I believe these things are better nipped in the bud before things get any worse. I was extremely grateful to my mother,who we sadly lost 6 years ago,for stepping in. I'm not the best for getting my point across without becoming angry. Where as my mother is calm,articulate and can deal with this sort of thing better than me. My mum (I'm Scottish) was incredibly close to my 3 girls and they looked on her as the next woman in their life they'd turn to after me.

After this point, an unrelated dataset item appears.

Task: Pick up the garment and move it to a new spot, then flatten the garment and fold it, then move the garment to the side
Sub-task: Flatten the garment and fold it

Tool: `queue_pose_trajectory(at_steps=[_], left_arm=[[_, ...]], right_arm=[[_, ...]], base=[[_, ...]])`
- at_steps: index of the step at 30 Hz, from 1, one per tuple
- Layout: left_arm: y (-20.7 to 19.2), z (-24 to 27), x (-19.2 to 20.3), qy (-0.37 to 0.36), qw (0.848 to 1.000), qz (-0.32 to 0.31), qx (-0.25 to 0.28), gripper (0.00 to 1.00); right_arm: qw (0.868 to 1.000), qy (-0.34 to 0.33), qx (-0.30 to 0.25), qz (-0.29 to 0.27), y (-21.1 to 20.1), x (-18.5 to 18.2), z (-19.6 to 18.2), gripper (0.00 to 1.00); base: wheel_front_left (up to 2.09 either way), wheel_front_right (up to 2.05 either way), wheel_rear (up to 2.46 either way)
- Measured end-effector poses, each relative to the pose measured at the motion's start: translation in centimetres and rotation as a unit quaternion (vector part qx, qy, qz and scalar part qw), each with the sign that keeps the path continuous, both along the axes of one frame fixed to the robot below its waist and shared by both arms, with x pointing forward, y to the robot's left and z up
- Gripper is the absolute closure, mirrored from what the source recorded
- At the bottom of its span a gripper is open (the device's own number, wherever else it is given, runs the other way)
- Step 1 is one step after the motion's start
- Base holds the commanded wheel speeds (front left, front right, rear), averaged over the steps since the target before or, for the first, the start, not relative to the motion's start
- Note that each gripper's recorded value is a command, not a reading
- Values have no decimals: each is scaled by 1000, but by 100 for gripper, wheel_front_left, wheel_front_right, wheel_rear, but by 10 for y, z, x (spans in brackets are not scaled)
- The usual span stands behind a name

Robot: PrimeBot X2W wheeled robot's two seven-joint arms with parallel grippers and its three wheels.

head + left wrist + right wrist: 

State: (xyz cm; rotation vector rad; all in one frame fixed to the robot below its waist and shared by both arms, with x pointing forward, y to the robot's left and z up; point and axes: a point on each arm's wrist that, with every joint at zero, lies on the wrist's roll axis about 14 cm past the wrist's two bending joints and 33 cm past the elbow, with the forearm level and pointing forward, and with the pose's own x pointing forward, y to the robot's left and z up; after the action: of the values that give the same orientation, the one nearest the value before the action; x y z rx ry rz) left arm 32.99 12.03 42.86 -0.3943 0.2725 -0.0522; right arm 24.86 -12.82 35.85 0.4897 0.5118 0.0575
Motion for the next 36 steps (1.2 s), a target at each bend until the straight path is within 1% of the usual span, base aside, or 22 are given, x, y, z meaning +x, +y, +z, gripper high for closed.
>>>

I do understand what people are saying about children exaggerating or only giving one side of the story and of course there are kids who do this but I believed my daughter as she'd never had trouble with any of her other teachers. They always sang her praises at parents meetings. I spoke to a friend who's child had also had this teacher years before and was told she is notorious for this kind of behaviour. She seems to take a dislike to a certain child and then proceeds to make them miserable for the rest of term. Well not with my child!! My mum and I could see that Claire was becoming more withdrawn on the days she had a class with this teacher. At the meeting,which Claire's guidance teacher (pupil support teacher) also attended my mum asked what it was Claire had actually done and why she felt the need to shout rather than speak to her. She tried to backtrack and say that it's not just Claire she's shouting at it's all of the kids and a load of other stuff that to be honest was just nonsense. She couldn't come up with a reason. I think she hasn't had too many parents/grandparents confront her before. The guidance teacher also pointed out that she'd never had any problems with teachers complaining about Claire before so it was very out of character if she was acting up in gym. My mum and dad said if there was any other trouble with Claire that she should contact me and I'd also speak to Claire and reiterate that she shouldn't misbehave in class or there would be consequences.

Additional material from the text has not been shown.